Are you overly cautious in marketing your practice? Of course, you don't want to do anything unethical, but in your cautiousness, you may be undermining your ability to compete in the marketplace.

None of the ethics codes of the major mental health professions prohibit marketing and advertising. However, they all do require adherence to basic principles, including benefit to the public, avoidance of harm and exploitation, and accurate representation of the professional's training and competence.

From these and other aspects of one's code of ethics, some clinicians make erroneous assumptions about what is and what is not ethical when it comes to marketing. Here are a few myths and misassumptions, along with clarifications.

Links to the codes of ethics for the four major mental health professions are listed at the end.


1. Myth: It is unethical to "toot my own horn" about my practice.

Fact: None of the ethics codes of the major mental health professions discourages self-promotion per se. What is unethical is making false or misleading claims about your training, expertise or experience. Thus, for example, if you have a doctorate in a field other than the profession in which you are licensed - say, a PhD in history - and you also have an MSW and are licensed as a clinical social worker, you cannot ethically represent yourself as "Dr. …" when referring to your mental health work.

That said, self-promotion is ethical when advertising your services or introducing yourself to new referral sources. You can also ethically emphasize your expertise through writing and via presentations to community groups and professional groups.

2. Myth: It is unethical to publish my fees on my website or in my brochure.

Fact: It is not unethical to publish your fee.
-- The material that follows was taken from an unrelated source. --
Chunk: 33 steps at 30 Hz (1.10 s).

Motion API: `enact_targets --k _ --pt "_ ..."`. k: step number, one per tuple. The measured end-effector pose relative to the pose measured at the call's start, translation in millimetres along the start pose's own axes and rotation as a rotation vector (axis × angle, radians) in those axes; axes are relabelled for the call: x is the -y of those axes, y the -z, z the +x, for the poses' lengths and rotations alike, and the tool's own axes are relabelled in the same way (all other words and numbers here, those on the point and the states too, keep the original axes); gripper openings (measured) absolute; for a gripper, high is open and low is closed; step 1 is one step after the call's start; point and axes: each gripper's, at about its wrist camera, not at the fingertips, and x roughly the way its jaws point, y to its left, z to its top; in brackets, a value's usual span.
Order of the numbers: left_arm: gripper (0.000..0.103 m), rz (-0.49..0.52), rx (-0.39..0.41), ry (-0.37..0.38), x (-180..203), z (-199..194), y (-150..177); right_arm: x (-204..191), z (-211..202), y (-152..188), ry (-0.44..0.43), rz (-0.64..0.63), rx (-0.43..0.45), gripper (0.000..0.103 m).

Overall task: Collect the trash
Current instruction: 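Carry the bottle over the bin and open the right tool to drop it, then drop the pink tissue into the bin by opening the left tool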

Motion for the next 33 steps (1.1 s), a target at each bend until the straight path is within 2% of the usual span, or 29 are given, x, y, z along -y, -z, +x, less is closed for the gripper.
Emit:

However, certain aspects of fees may be subject to laws in your jurisdiction. For example, in the US, discussing fees with colleagues and competitors could give the impression of price fixing, which is illegal. For this reason, our professional listservs, forums and social media have strict rules banning any discussion of fees other than Medicare fees, which are set by the government.

3. Myth: It is unethical to ask for testimonials from non-clients

Fact: It is unethical to request a testimonial or positive review from current or former individual clients. That's because they may agree in order to please you, even when it is not in their best interest.

For instance, by posting a testimonial, they are publicly revealing that they have had mental health treatment. "No big deal," they might think. However, they may not have considered ways that such information could affect how they are perceived by future employers, dating partners, and others who Google their name. This is just one of the reasons that it is ethically prudent to avoid asking current or past clients for testimonials or ratings.

On the other hand, it is ethically permissible to ask for testimonials from people who are not clients or patients: referral sources, colleagues, or readers of your books and other materials. Thus, it does not violate ethics if you ask a physician or attorney who has received positive feedback about you, to write a supportive blurb. Similarly, it does not violate ethics if you request a written or video testimonial from a colleague who is familiar with your work.

4. Myth: It is unethical to approach businesses and organizations, offering my services

Fact: It is unethical to solicit individuals, due to their potential vulnerability to undue influence.

However, for organizations and corporations, it is not unethical for you to solicit their business. In fact, direct solicitation may be the only way that they can learn about you and how you can help them. As long as you do not misrepresent your skills, credentials or fees, you are in the clear, ethically speaking.

5. Myth: If an individual asks if I know of a mental health professional who can help them, it is unethical for me to offer my services, even though I have expertise in treating that type of problem.

Fact: There is no general ethical prohibition against offering your services in response to a request. And contrary to popular belief, there is no ethical requirement to provide names of three professionals.

However, in some cases, where your objectivity could be compromised - such as when the request is made by someone you know well, (e.g., family member or close friend) it would be in their best interest (and therefore ethical on your part) to be referred to someone who is less apt to be unintentionally influenced by personal relationship biases. The same applies to people with whom you have a professional relationship, such as referral sources or your hairdresser.

On the other hand, if an audience member at one of your presentations comes up to you or contacts you later about getting a referral, you can ethically offer your own services, provided that you have the required competency, and that your objectivity would not be compromised by a social or working relationship with that person.

Read Your Professional Ethics Code!

When in doubt, check your professional code of ethics. You won't find comprehensive dos and don'ts for specific aspects of marketing. But by understanding the rationale and aspirations of your ethics code, you can become more confident in your marketing efforts. For additional personal guidance in making ethical marketing decisions, talk with the risk management consultant affiliated with your malpractice insurer.